Und genau da liefert „Contour“ dann auch die volle Packung. Mehrere, meist sehr lange Fightszenen gibt es, die das kleine Einmaleins des Martial-Arts-Kinos abzählen: Einer gegen einen, zwei gegen einen, einer gegen viele, Gruppenkeile, alles ist dabei. In einer famos choreographierten Sequenz betreiben die Kontrahenten Stickfighting mit Baseballschlägern, an anderer Stelle werden Gegenstände und die Umgebung mit in die Kämpfe eingebaut, von Regalen über Paletten bis hin zu Krawatten. Das hat noch nicht ganz die Kreativität von Jackie Chan, orientiert sich aber daran, ebenso an der Choreographie von anderen Hongkong-Kloppern. So wird hier wenig realistisch gekämpft, stattdessen wirbeln und springen die Gegner in einer Tour, liefern spektakuläre Kickkombinationen ab, stehen auch nach wiederholten Kopftreffern wieder auf, nachdem sie zuvor Unmengen von Attacken geblockt haben.

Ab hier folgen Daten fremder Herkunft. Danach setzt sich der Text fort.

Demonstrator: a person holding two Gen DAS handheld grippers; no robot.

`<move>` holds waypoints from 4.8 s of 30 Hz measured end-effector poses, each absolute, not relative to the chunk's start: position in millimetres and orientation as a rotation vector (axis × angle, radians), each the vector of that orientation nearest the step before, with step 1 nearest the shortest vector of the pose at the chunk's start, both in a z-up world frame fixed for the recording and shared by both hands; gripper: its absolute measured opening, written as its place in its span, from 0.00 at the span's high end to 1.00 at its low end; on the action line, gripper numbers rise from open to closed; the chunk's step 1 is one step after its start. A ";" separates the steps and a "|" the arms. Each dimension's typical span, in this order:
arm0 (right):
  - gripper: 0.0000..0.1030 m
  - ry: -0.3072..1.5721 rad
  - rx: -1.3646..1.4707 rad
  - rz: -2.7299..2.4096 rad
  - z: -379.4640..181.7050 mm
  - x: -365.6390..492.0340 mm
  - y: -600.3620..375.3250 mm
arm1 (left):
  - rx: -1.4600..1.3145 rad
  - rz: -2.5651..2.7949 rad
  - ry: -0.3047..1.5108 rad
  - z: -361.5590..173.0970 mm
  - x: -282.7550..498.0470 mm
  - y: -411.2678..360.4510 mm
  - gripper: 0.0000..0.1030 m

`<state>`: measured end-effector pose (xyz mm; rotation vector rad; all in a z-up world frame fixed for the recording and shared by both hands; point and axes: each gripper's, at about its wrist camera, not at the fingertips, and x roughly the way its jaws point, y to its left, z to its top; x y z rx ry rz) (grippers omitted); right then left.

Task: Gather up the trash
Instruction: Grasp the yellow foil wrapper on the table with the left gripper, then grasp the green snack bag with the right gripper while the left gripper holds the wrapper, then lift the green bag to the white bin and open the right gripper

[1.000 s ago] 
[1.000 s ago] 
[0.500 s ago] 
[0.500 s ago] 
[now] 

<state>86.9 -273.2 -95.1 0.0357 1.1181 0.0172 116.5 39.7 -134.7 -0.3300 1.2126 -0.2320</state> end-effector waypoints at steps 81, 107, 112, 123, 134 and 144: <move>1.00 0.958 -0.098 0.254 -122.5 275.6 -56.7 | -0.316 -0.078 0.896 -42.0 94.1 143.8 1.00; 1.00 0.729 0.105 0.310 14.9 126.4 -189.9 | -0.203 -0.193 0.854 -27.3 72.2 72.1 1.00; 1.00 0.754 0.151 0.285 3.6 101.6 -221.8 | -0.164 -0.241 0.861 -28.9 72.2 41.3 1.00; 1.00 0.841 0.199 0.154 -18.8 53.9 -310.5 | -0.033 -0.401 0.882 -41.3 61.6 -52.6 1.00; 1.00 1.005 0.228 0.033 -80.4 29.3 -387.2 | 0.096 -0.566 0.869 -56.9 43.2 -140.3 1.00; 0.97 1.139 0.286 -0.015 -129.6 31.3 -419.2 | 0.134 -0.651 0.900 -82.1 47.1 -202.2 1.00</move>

Jede dieser Szenen ist atemberaubend choreographiert und im No-Budget-Rahmen des Ganzen relativ ansprechend inszeniert, wobei viele der Beteiligten neben ihrer eigenen Rolle auch noch maskierte Angreifer spielen – bei den Outtakes im Abspann sieht man wie oft Jacobus oder ein anderer Hauptdarsteller auch als Stuntfighter auftritt. Großes Highlight der eh durchweg starken Action ist der rund 25 Minuten lange Showdown in einer Lagerhalle, in dem mehrere Parteien ultralange Einzelfights hinlegen.

„Contour“ ist Werk voller Hingabe, das enthusiastische Filmemacher in mühevoller Kleinarbeit ohne ein Budget auf die Beine gestellt haben, ähnlich wie beispielsweise „Bad Taste“ von Peter Jackson oder „El Mariachi“ von Robert Rodriguez. Natürlich mussten Eric Jacobus und seine Leute in den Zeiten günstiger Digitalkameras und einfach verfügbarer Schnittprogramme weniger Widerstände überkommen, natürlich wirkt das Ganze oft wie ein verfilmter Jungsulk der Prä-Youtube-Ära. Doch die Action kann sich absolut sehen lassen, ist wahnsinnig gut choreographiert, auch wenn man mit inszenatorischen Schwächen, einem konfusen Plot und doch eher mäßigen Schauspielleistungen leben muss. Der Humor ist nicht sehr feinsinnig und sicherlich Geschmackssache, hat bei mir allerdings etwas besser funktioniert als beispielsweise jener von „Bad Taste“. Mit Respekt für die Produktionsumstände vergebe ich 6,5 Punkte für „Contour“.